Look through the lines below and extract each one that contains "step".
Data START
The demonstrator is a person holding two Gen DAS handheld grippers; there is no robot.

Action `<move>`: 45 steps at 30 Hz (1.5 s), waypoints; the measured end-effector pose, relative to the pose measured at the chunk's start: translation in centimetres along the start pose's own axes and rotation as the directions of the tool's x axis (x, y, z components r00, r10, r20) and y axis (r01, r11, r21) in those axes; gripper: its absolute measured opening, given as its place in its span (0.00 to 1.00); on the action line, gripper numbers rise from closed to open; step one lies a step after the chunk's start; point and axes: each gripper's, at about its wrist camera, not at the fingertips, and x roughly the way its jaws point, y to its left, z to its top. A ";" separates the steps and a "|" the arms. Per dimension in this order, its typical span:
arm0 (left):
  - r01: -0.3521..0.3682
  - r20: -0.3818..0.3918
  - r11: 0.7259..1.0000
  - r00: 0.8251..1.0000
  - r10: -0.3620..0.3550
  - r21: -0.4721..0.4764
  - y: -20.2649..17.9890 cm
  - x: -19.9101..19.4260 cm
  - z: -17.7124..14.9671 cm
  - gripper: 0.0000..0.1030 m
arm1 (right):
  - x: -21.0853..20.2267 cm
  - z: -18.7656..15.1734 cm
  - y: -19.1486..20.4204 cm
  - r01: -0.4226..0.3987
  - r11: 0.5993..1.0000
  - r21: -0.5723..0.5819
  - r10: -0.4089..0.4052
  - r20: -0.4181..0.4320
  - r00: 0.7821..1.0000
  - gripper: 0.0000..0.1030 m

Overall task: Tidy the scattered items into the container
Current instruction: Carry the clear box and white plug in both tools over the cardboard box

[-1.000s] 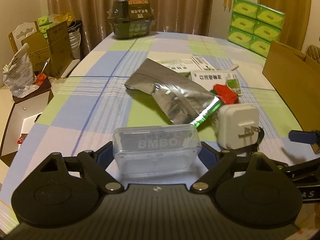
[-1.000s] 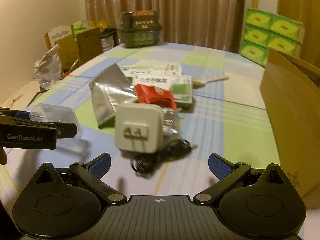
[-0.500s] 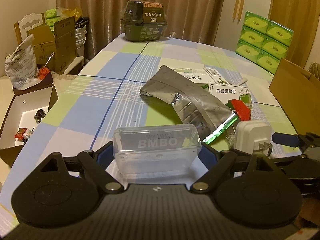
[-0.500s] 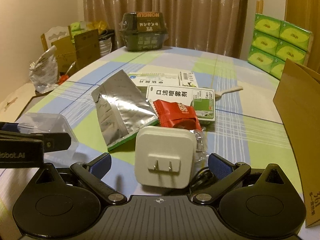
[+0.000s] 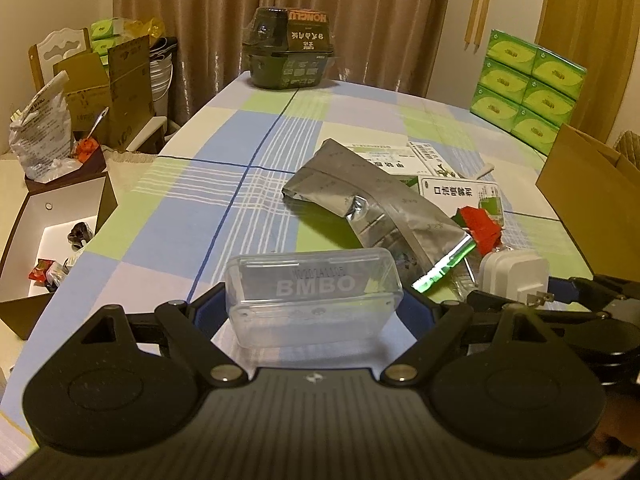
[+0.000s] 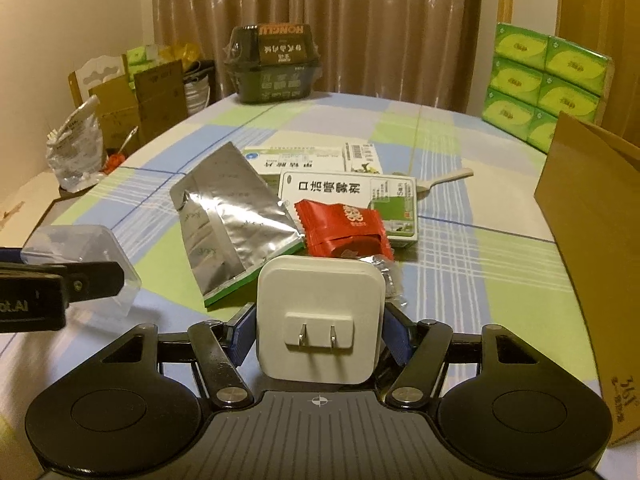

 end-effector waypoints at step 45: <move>0.228 0.043 0.950 0.969 -0.243 0.213 -15.8 -9.0 2.1 0.83 | -19.4 2.0 -13.6 0.227 0.953 0.202 -0.276 0.262 0.925 0.61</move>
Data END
_Written reply_.
Action `<move>`: 45 steps at 30 Hz (1.5 s), waypoints; the measured end-effector pose, relative to the pose measured at the chunk's start: translation in centimetres along the start pose's own axes and rotation as the directions of the tool's x axis (x, y, z components r00, r10, r20) and y axis (r01, r11, r21) in those axes; gripper: its absolute measured opening, given as its place in its span (0.00 to 1.00); on the action line, gripper numbers rise from closed to open; step one lies a step after the chunk's start; point and axes: each gripper's, at about its wrist camera, not at the fingertips, and x roughly the way its jaws point, y to its left, z to its top. A ";" separates the steps and a "|" the arms. Per dimension in this order, its typical span:
 end-effector waypoints at step 45: <move>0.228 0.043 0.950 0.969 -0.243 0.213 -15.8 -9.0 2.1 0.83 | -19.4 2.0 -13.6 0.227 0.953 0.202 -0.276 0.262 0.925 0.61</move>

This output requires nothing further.